About 1,200 blood samples were gathered from randomly chosen herds of seemingly healthy small ruminants in Multan district, Pakistan (Fig. 1), for the purpose of detecting the presence of theileriosis. The blood samples were drawn into labeled glass tubes, with each tube having a reference number and the species of the corresponding small ruminant. Screening for Theileria infection was carried out using both blood smear microscopy and PCR amplification methods. The samples were then stored in a sterilized container and kept at −20°C in the laboratory for subsequent processing.

Microscopic examination

Blood smears were prepared in the field, following the guidelines outlined by the Tick Fever Research Center (TFRC, 1996). The smears were air-dried and fixed using methanol as a fixative. Subsequently, the smears were stained with Giemsa stain, diluted with water, and allowed to rest for approximately 30 minutes. To eliminate any excess stains, the smears were washed with water 3–4 times and air-dried. Detection of Theileria piroplasms in infected red blood cells was accomplished using a single drop of cedar wood oil, and the slides were examined under an oil immersion lens (Fig. 2). Morphological features, as defined by Soulsby (1982) and Urquhart et al. (1988), were used to identify Theileria piroplasms.

DNA extraction

For DNA extraction from blood samples, an inorganic method was used (Shaikh et al. 2004). Briefly, 750 µl of blood and 750 µl of TE buffer (10 mM Tris-HCl, 2 mM EDTA, pH 8.0) were taken in an Eppendorf tube, mixed by vortex, and then centrifuged at 13,000 rpm for 5 minutes. The supernatant was discarded and a washing step was repeated 2–3 times to remove hemoglobin from the white blood cell pellet.
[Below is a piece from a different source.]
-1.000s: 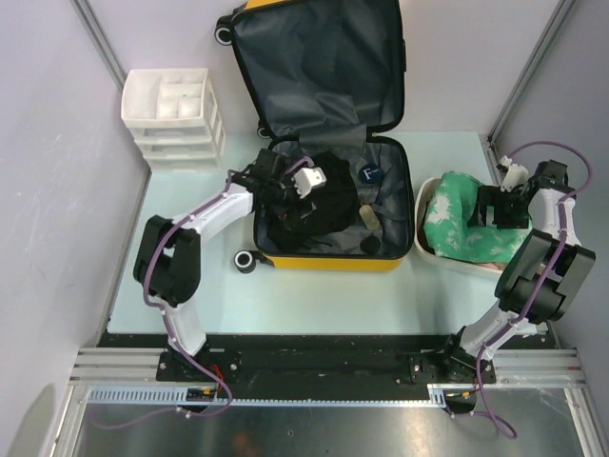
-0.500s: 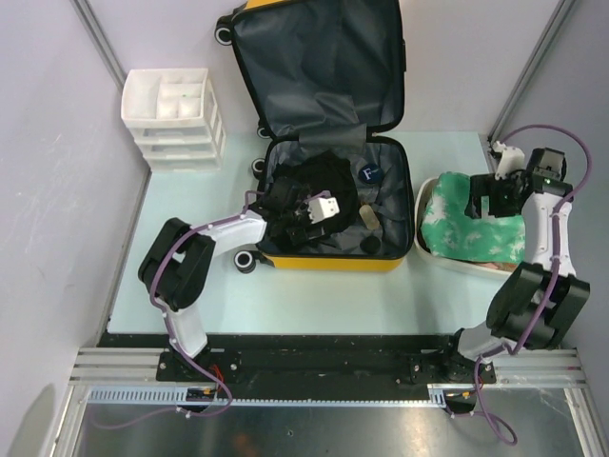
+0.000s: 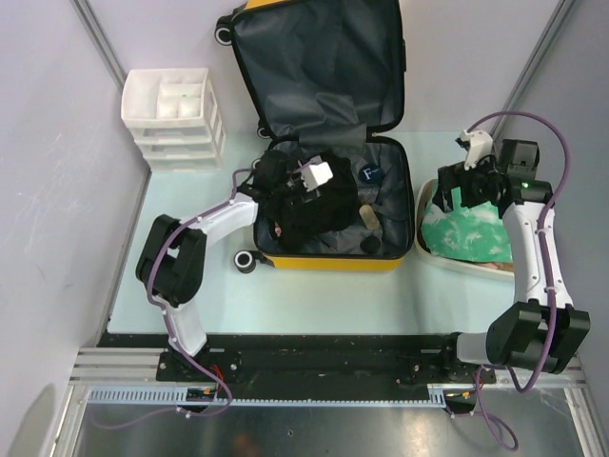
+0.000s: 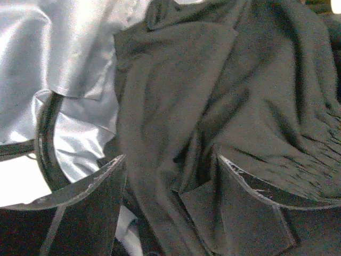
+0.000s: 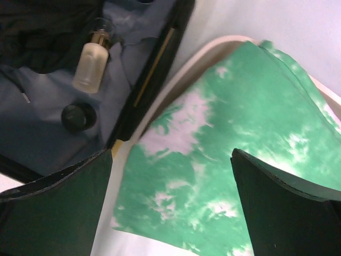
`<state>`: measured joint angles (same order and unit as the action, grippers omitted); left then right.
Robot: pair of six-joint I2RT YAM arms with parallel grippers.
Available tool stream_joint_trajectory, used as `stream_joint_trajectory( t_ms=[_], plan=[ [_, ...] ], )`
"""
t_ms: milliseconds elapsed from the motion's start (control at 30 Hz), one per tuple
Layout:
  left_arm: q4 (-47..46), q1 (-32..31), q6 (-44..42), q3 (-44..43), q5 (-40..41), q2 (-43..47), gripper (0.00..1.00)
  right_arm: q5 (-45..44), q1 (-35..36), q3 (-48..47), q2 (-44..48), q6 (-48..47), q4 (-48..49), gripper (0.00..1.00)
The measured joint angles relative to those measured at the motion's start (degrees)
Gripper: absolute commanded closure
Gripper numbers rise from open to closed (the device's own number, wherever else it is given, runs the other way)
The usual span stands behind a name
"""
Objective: Open, take out, and arrange the luggage
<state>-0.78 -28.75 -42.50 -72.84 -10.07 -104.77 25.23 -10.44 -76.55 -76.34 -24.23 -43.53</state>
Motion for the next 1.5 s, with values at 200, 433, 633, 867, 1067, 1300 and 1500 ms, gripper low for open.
stream_joint_trajectory(
  t_ms=[200, 433, 633, 867, 1067, 1300, 1500],
  plan=[
    [0.31, 2.08, 0.96, -1.79, -4.87, 0.00, 0.07, 1.68, 5.95, 0.00, -0.04, 0.02, 1.44, 0.00],
    [8.04, 3.08, 1.95, -2.60, -11.80, 0.22, 0.00, 2.21, 11.91, 0.00, -0.74, 0.00, 3.50, 0.00],
    [12.96, 3.06, 1.99, -1.49, -13.92, 0.70, 0.00, 2.32, 13.29, 0.00, -2.80, 0.28, 4.59, 0.00],
    [14.51, 2.54, 2.56, -2.56, -14.80, -3.56, 0.00, 2.29, 14.86, 0.00, -3.96, 1.09, 5.97, 0.00],
    [16.68, 1.68, 1.97, -4.59, -14.25, -6.14, 0.00, 2.60, 16.06, 0.00, -4.22, 1.77, 6.75, 0.00],
    [19.78, 0.48, 0.92, -5.51, -11.26, -6.69, 0.52, 2.69, 16.94, 0.00, -4.79, 2.38, 7.89, 0.00],
    [22.18, 0.94, 2.10, -8.79, -13.07, -6.58, 0.85, 2.45, 20.41, 0.00, -5.75, 1.60, 10.05, 0.00]
  ],
)
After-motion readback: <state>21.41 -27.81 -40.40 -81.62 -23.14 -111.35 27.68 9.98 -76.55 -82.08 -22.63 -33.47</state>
A total of 600 ml of Tris-NaCl-EDTA (TNE) buffer (10 mM Tris HCl, 2 mM EDTA, 400 mM NaCl), 20 μl of 10% sodium dodecyl sulfate (SDS), and 1 µl Proteinase K was added for protein digestion after incubation overnight at 37°C. For the precipitation of digested proteins, 1 ml of 5 M NaCl was added, shaken vigorously, and chilled on ice for 15 minutes. An equal volume of chilled isopropanol was added to a new Eppendorf tube containing supernatant; the DNA fiber was appeared after shaking the mixture in the Eppendorf tube. The DNA fiber was pelleted after centrifugation at 13,000 rpm for 5 minutes. A washing step was performed on the DNA pellet by using 70% ethyl alcohol and finally, the DNA was dried and then dissolved in TE buffer for further use. The DNA quality was evaluated by analysis with a spectrophotometer at 260/280 nm density constant and gel electrophoresis method by using a 1% concentration agarose gel.

PCR amplification

Extracted DNA was used for PCR amplification, by using primer set 989F: 5′-AGTTTCTGACCTATCAG-3′ and 990R: 5′-TTGCCTTAAACTTCCTTG-3′, of a 1,098 bp fragment of the small subunit rRNA gene of Theileria genus as described by Allsopp et al. (1993). The PCR reaction mixture comprising 5 µl template DNA (50–150 ng), 5 µl of 10× PCR buffer (100 mM Tris–HCl (pH 9) 500 mM KCl, 1% Triton X-100), 5 µl 50 Mm MgCl₂, 6 µl of all 4 dNTPs, 4 µl each primer (Penicon) at a concentration of 10 pmol/µl, 2 U of Taq DNA polymerase (Vivantis) and 20.5 µl distilled water for total final reaction mixture of 50 µl. The PCR amplification was done using BIORAD thermal cycler. PCR tubes were incubated at 94°C for 5 minutes to denature genomic DNA, followed by 45 cycles at 94°C for 1 minute for DNA denaturation, 60°C for 1 minute for primer annealing, and 72°C for 1 minute for elongation. The PCR reaction was ended with a final extension step at 72°C for 7 minutes. An agarose gel with a concentration of 1.5% was used for the separation of the amplified PCR product. The PCR product was envisioned by using ethidium bromide under a UV-illuminator and compared with a 100–2,000 bp DNA ladder (Vivantis) (Fig. 3).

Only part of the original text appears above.